Another positive event took place in 1973 with the inauguration of the monument to King Sebastian in Lagos: arousing not only scandal but also threats, the work of J. Cutileiro offered a heterodox image of the “ mannerist ” king par excellence of the 16th century, in striking contrast to the series of ” nationalist ” statues that the New State of Salazar had scattered throughout the country.

The revolution of April 25, 1974, opening the country to a democratic regime, gave a new meaning to the decade. On 10 June a group of 48 painters rushed to execute the 48 squares of an immense panel in honor of the “ Carnation Revolution ”: personal formulas, experimented or improvised, allusive or explosive, constituted a very irregular work where the abstract and the conceptual was joined by an ancient imagerie that revived the neorealism of the years around 1945. The revolutionary enthusiasm of the Portuguese artists was exhausted in this panel, which was destroyed in a fire in 1981; a sad reality arose in the crisis that took place immediately after.

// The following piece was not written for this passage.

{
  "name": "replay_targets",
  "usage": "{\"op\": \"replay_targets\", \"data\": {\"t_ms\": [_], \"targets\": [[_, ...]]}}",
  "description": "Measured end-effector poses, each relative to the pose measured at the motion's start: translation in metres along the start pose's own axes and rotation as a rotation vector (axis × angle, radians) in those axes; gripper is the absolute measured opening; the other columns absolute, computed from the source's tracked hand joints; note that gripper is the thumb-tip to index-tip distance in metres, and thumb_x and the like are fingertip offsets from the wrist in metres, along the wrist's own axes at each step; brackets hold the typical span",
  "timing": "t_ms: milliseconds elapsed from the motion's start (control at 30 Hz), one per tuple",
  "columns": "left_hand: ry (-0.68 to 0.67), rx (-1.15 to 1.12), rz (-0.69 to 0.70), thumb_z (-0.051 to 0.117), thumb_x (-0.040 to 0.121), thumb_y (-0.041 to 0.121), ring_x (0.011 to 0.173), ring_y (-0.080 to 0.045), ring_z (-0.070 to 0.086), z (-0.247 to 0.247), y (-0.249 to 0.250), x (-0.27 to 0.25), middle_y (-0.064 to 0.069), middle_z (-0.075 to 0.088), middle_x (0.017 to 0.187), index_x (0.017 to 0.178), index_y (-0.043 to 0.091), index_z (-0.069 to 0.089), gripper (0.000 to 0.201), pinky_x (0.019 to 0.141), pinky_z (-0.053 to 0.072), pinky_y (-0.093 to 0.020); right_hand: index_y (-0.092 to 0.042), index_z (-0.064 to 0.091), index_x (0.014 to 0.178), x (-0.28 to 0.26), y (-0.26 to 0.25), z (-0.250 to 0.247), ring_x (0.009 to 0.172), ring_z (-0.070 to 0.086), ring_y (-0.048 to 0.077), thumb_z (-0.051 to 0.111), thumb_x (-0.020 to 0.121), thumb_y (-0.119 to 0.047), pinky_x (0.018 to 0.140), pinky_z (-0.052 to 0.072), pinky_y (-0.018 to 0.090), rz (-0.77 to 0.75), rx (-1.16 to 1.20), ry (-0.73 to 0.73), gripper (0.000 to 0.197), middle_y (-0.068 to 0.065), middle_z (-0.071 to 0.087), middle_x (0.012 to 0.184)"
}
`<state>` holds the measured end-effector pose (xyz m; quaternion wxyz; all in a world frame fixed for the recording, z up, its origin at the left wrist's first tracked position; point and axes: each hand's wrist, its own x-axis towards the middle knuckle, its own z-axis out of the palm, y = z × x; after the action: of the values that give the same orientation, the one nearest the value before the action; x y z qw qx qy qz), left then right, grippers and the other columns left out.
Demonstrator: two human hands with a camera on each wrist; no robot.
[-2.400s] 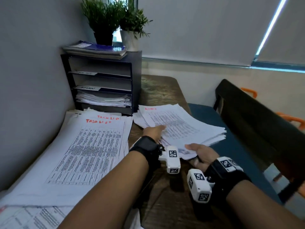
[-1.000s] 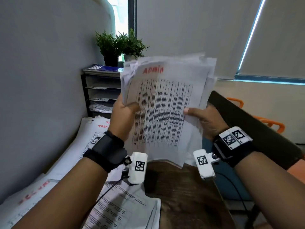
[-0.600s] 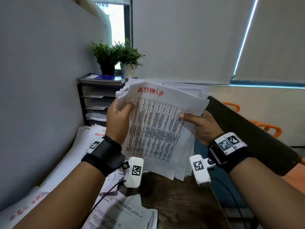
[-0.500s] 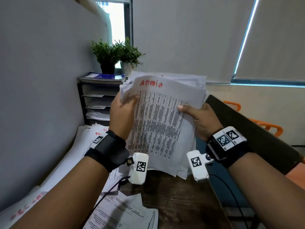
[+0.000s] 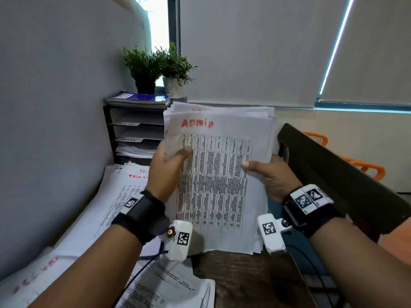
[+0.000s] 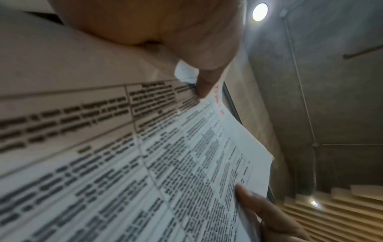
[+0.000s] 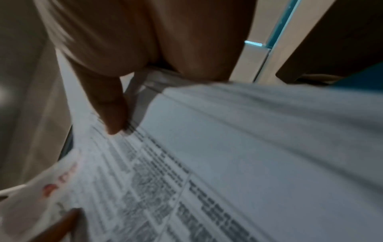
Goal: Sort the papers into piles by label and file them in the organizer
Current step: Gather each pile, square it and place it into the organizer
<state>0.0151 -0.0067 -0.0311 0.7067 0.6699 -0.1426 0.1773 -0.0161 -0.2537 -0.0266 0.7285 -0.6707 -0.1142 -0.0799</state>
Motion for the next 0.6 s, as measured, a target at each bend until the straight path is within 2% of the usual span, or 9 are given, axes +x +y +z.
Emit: {"op": "replay_targets", "data": {"t_ms": [100, 167, 267, 367, 433, 500, 600], "targets": [[0.075, -0.031, 0.026, 0.063, 0.096, 0.022, 0.106, -0.015, 0.068, 0.008, 0.008, 0.016, -0.003, 0.068, 0.118, 0.126, 0.01, 0.056, 0.033, 0.081, 0.058, -0.025, -0.002, 0.067, 0.117, 0.013, -0.011, 0.012, 0.111, 0.068, 0.033, 0.092, 0.056, -0.033, 0.105, 0.046, 0.056, -0.075, 0.01, 0.065, 0.072, 0.016, 0.072, 0.116], [0.091, -0.052, 0.087, 0.066, 0.094, 0.02, 0.106, -0.016, 0.068, 0.012, 0.022, 0.034, -0.005, 0.068, 0.118, 0.12, 0.01, 0.056, 0.03, 0.083, 0.057, -0.025, -0.002, 0.066, 0.119, 0.026, -0.024, 0.013, 0.111, 0.068, 0.034, 0.091, 0.064, -0.024, 0.104, 0.047, 0.055, -0.119, 0.016, 0.078, 0.064, 0.017, 0.072, 0.116], [0.157, -0.026, 0.179, 0.072, 0.087, 0.018, 0.102, -0.015, 0.067, 0.015, 0.04, 0.051, -0.002, 0.065, 0.113, 0.111, 0.015, 0.051, 0.032, 0.083, 0.057, -0.028, 0.002, 0.059, 0.128, 0.038, -0.038, 0.011, 0.113, 0.066, 0.035, 0.079, 0.076, -0.005, 0.102, 0.049, 0.053, -0.158, 0.025, 0.064, 0.057, 0.02, 0.069, 0.122], [0.156, -0.044, 0.197, 0.07, 0.091, 0.018, 0.102, -0.017, 0.07, 0.012, 0.04, 0.052, -0.006, 0.064, 0.117, 0.118, 0.013, 0.047, 0.035, 0.082, 0.06, -0.032, 0.009, 0.054, 0.128, 0.041, -0.036, 0.011, 0.102, 0.068, 0.033, 0.077, 0.075, -0.003, 0.094, 0.054, 0.046, -0.153, 0.039, 0.078, 0.059, 0.021, 0.069, 0.113], [0.135, -0.031, 0.188, 0.07, 0.092, 0.029, 0.104, -0.018, 0.07, 0.007, 0.025, 0.047, -0.008, 0.066, 0.12, 0.122, 0.014, 0.048, 0.04, 0.082, 0.061, -0.034, 0.007, 0.056, 0.127, 0.038, -0.027, 0.012, 0.103, 0.069, 0.033, 0.077, 0.076, -0.004, 0.095, 0.054, 0.046, -0.114, 0.003, 0.075, 0.056, 0.02, 0.07, 0.114], [0.125, 0.022, 0.133, 0.068, 0.092, 0.041, 0.105, -0.016, 0.068, 0.003, 0.005, 0.038, -0.004, 0.066, 0.119, 0.126, 0.015, 0.05, 0.047, 0.085, 0.06, -0.035, 0.004, 0.06, 0.127, 0.035, -0.017, 0.014, 0.104, 0.07, 0.03, 0.074, 0.08, -0.001, 0.097, 0.055, 0.044, -0.062, -0.031, 0.085, 0.049, 0.017, 0.072, 0.115], [0.105, 0.093, 0.069, 0.061, 0.097, 0.041, 0.105, -0.012, 0.066, 0.006, -0.009, 0.026, -0.001, 0.067, 0.117, 0.13, 0.014, 0.052, 0.043, 0.086, 0.059, -0.035, 0.003, 0.064, 0.124, 0.029, -0.011, 0.022, 0.105, 0.071, 0.028, 0.072, 0.085, -0.004, 0.099, 0.054, 0.043, -0.055, -0.086, 0.12, 0.04, 0.016, 0.073, 0.113]]}}
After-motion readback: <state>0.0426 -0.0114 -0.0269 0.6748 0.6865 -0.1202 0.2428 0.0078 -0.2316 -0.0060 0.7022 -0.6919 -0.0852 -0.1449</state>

The limited art market, which had had an abnormal evolution in the period of banking euphoria towards the end of the regime, during the government of Caetano, had a total collapse; but the crisis was even more profound, affecting the very ethics of artistic life. An elusive Popular Action Front of plastic artists brought together those mediocre people who wanted to take advantage of the para-revolutionary situation with the support of a military-police department and with the passage of the Secretariat of State for Culture to the Ministry of Information. With an evident propaganda intention directed by the Stalinist Communist Party, the Front attempted to seize the Sociedade Nacional de Belas Artes (SNBA) and to exert pressure also on the C. Gulbenkian Foundation. A dictatorship, as is normal, hid another: the one that wanted to officially impose itself as the ” tribunal of taste ”, preventing, among other things, considering it anti-progressive, the realization of a large exhibition of Portuguese modern art at the Museum of Modern Art in Paris.

After this difficult moment of national life, a situation of calm led to slow rhythms, in the general disinterest, both artists and the public and the political forces, unable to solve economic problems and even less to define a significant structural action of the new social situation. -cultural. After twenty years of the ” Second Republic ”, the balance of what has been achieved by successive governments – of various or opposite political beliefs – is, as far as the visual arts are concerned, globally negative.

In a short time the rural landscape was destroyed throughout the country by a poor institutionalized architecture of emigrants, with the complacency of local authorities who did not acquire the necessary culture under the new regime. Likewise, the architectural heritage has continued to degrade, despite the organization of specialized institutes that have elaborated questionable reforms, always lacking a definitive cultural policy and competent elements for their implementation. Museums also continued to suffer from similar evils, with functional indecisions, although generous subsidies began to arrive in this field too, the proper use of which was being discussed, from European Community funds.